The reduction in personnel is causing a crisis independent of problems related to maintenance:
http://news.bbc.co.uk/2/hi/health/7064398.stm
To me, the most important message of these stories is that there is now profound skepticism, at every level, of all information disseminated by the NHS. A nationalized health care system in the US would likely arrive at a similar relationship with its press and public very, very quickly. The major difference is that the US press would gladly vilify practitioners at the behest of politicians, a practice that the BBC is now too wise to engage in.
While the US press is usually a venue for fluff pieces which portray Britain's NHS quite favorably, the BBC publishes stories that create a completely different impression:
http://news.bbc.co.uk/2/hi/health/7062473.stm
Think about it - less than a third of diabetes receive the testing that the NHS mandates they should. If you read the article, it's clear that the NHS does a lot of things related to diabetes care well, and is making a concerted effort to make almost everything better. Once again, failure is not arising from incompetence or lack of motivation at an individual level, but rather from a system whose resources are generated by coercive taxation and redistributed at the pace of elections and governmental fiscal cycles. The successes and failures here are both arising from the structure of the NHS.

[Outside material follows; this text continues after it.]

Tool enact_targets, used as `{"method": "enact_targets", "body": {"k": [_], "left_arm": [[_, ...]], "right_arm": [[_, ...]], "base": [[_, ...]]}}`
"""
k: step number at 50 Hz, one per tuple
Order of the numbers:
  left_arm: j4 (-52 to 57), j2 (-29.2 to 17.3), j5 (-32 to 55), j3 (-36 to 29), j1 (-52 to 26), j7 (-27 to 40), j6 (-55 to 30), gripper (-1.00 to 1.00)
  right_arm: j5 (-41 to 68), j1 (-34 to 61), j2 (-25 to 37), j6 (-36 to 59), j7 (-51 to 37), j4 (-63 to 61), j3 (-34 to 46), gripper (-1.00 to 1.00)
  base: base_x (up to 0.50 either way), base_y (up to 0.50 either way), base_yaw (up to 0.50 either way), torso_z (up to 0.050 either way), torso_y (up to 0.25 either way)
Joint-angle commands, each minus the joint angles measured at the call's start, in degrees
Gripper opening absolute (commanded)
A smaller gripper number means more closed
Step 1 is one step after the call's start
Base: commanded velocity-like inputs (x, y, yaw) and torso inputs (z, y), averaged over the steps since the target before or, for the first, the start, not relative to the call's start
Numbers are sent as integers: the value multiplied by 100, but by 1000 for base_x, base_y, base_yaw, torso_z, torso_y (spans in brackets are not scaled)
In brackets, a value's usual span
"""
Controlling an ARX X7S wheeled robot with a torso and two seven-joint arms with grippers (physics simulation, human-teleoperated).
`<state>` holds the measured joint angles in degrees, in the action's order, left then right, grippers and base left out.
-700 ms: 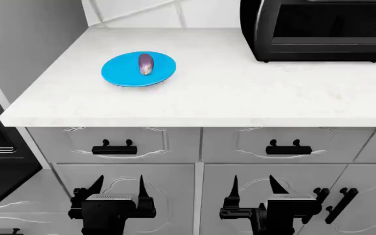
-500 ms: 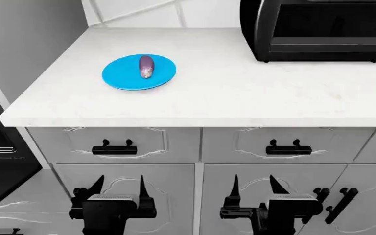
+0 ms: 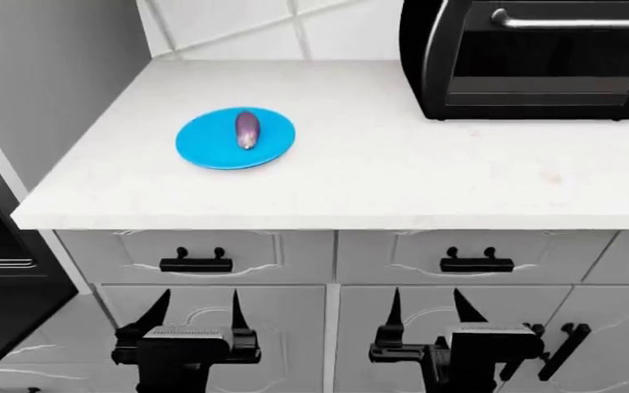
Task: Place the eggplant on the top rack of the oven.
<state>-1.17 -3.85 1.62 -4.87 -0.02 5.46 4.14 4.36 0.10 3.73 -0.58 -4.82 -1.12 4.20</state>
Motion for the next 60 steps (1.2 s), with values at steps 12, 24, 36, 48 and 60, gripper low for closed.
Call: {"method": "enact_targets", "body": {"k": [12,24,36,48,60], "left_arm": [[989,-194,255,-136,175,200,-299,100],[3229,-599,671,-106,26,206,-2864,100],[4940,-906,1443,317,-428,194,-4787,100],[5021,-1107,2169,666,-1924,115,-6794,100],[4907,-751,3865,1630,-3566,379,-9400,100]], "right_arm": [[-56,-4,207,398,-297,-632,294,100],[51,111,715,2907,-285,-3501,412,100],[361,579,1013,4639,-206,-5067,277,100],[5764,2731,1823,7850,-2978,-5829,-1315,100],[9688,4850,2530,8282,-6033,-4337,-858,100]], "base": [[0,0,0,50,0],[0,0,0,38,0],[0,0,0,0,0],[0,0,0,0,0],[0,0,0,0,0]]}}
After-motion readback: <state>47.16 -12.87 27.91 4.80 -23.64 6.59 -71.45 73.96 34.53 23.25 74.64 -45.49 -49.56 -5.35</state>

How is the NHS doing? Well, the truth is that it is hard to tell. One thing is certain: medical tourism is thriving and growing in parallel with the NHS, with increasing numbers of Britons willing to pay cash out of their pockets to receive care in dozens of countries (most of which would have been inconceivable as alternatives even 15 years ago).
http://www.treatmentabroad.net/
Ultimately, it may be that our most reliable indicator of how well and nationalized health care system is functioning will be the number of such 'refugees' that it generates. Using this as our metric, it would seem that while its leadership represents that everything is getting better, things in Britain's NHS are in fact getting much worse.

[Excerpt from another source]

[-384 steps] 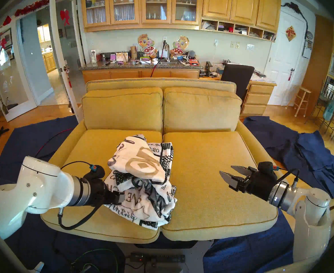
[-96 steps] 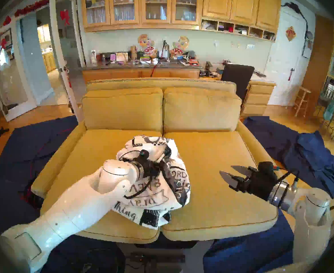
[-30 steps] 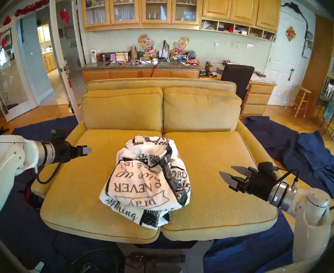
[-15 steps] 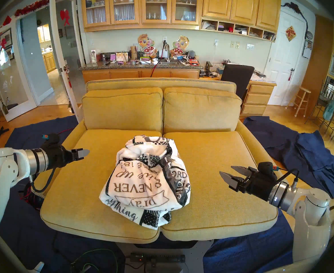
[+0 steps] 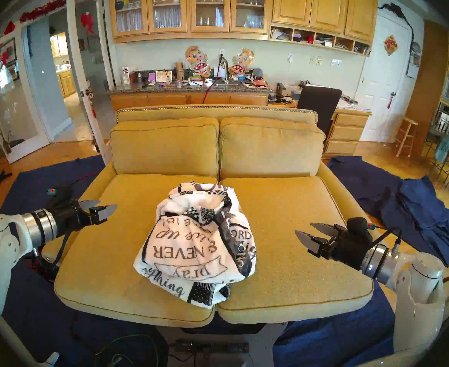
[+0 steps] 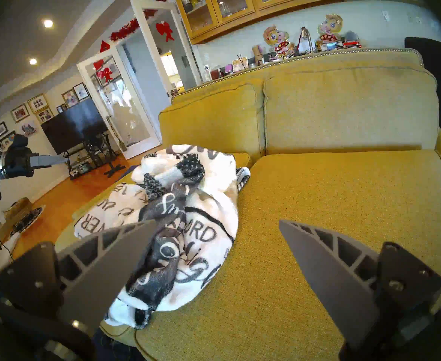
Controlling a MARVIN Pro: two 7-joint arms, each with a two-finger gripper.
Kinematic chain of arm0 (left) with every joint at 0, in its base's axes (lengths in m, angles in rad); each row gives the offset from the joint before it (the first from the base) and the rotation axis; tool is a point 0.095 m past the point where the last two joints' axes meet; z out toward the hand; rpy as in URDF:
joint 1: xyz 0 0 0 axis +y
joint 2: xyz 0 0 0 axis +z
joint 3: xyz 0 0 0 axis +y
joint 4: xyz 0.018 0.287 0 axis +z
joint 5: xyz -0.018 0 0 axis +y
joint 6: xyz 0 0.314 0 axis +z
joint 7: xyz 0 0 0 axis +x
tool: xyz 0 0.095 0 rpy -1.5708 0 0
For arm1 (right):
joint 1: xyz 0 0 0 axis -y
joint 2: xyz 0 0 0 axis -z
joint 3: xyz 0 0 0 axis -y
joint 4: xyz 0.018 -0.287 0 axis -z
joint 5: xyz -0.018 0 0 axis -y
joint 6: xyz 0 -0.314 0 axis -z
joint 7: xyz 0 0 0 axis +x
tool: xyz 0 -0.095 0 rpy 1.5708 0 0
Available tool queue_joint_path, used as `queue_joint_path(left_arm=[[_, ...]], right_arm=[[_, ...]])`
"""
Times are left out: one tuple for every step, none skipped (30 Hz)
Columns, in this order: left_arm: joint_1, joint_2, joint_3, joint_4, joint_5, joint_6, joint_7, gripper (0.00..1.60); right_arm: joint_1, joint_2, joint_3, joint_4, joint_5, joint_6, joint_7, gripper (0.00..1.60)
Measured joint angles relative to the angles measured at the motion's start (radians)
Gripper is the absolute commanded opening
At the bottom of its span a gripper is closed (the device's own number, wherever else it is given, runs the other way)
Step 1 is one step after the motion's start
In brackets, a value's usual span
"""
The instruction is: Fold the blanket in half twice
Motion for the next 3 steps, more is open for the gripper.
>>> queue_joint_path(left_arm=[[0.005, -0.005, -0.003, 0.003, 0.013, -0.015, -0.019, 1.60], [0.009, -0.009, -0.006, 0.007, 0.025, -0.031, -0.039, 1.60], [0.012, -0.013, -0.007, 0.011, 0.033, -0.045, -0.056, 1.60]], right_arm=[[0.000, 0.000, 0.000, 0.000, 0.000, 0.000, 0.000, 1.60], [0.000, 0.000, 0.000, 0.000, 0.000, 0.000, 0.000, 1.60], [0.000, 0.000, 0.000, 0.000, 0.000, 0.000, 0.000, 1.60]])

While composing this post, I felt like I was shooting fish in a barrel. The bad news about Britain's NHS isn't hard to find. All of the above pointers are to news stories from 2007. Of course, bad news sells, and sells well. The good of the NHS (like its care for the indigent with chronic diseases and cancer) isn't news. Sadly, the thrust of all of the news is that the NHS is failing by almost every measure. This matters, as the British have the greatest experience of any western country operating a nationalized health care system. They know how to do this - they understand the planning, the logistics, the personnel issues, the oversight, and the regulation. On a large scale, this is likely to be as good as it gets. Think about that. Is Bush wrong to reject this? Is he mean? Or is he prescient in supposing that nationalized health care will work about as well as nationalized farming did in the Soviet Union? Only history will know for sure. Mere mortals must make their best guess using the information at hand.

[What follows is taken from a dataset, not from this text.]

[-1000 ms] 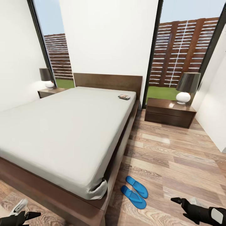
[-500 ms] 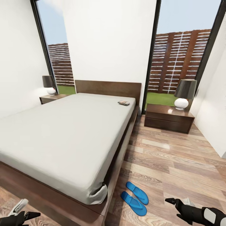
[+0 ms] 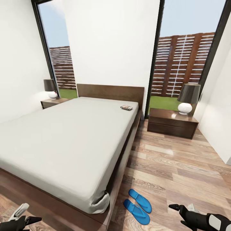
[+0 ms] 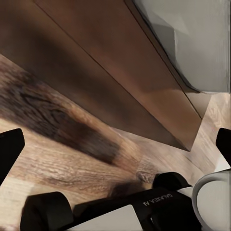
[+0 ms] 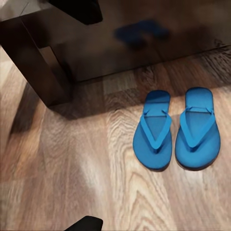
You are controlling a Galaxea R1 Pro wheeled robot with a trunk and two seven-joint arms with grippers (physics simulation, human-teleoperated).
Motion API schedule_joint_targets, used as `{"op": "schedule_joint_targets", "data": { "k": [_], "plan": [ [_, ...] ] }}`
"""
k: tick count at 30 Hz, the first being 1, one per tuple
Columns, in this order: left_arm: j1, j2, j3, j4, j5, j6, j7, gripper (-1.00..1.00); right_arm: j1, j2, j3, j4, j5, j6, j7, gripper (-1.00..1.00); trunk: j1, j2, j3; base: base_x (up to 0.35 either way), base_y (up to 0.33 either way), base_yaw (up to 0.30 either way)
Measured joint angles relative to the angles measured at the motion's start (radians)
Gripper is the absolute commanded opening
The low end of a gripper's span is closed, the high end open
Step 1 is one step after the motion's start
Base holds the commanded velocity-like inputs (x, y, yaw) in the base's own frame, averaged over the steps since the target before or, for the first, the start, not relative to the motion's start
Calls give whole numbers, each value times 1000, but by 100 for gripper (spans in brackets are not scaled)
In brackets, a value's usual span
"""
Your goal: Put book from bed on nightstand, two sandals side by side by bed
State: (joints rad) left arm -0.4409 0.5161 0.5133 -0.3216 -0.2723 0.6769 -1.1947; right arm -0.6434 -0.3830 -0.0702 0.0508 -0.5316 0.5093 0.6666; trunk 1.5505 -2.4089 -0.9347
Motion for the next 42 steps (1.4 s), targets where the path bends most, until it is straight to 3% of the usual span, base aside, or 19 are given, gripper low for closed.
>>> {"op": "schedule_joint_targets", "data": {
  "k": [42],
  "plan": [
    [0, -2, -1, 0, -1, 0, 0, 100, 2, 3, 0, -2, -16, -2, 5, 100, -161, 294, 132, 0, 0, 0]
  ]
}}
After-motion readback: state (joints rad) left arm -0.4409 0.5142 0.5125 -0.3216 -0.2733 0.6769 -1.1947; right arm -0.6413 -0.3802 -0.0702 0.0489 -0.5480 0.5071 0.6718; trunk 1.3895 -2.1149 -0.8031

Finally, it is worth mentioning that most of our information about nationalized health care comes from the press of English speaking countries. Why? Because they generate English language documentation and news coverage. Both the good and bad of other nationalized health care systems receive less coverage because of this language barrier. Every once in a while, a story appears that hints at how things might be going in other countries. Take this one from Japan as an example:
http://news.bbc.co.uk/2/hi/asia-pacific/6970192.stm
I am certain that Japan's system, like England's, has many good features. But, like every system, it's not all good, no matter what its' propagandists and spin doctors say.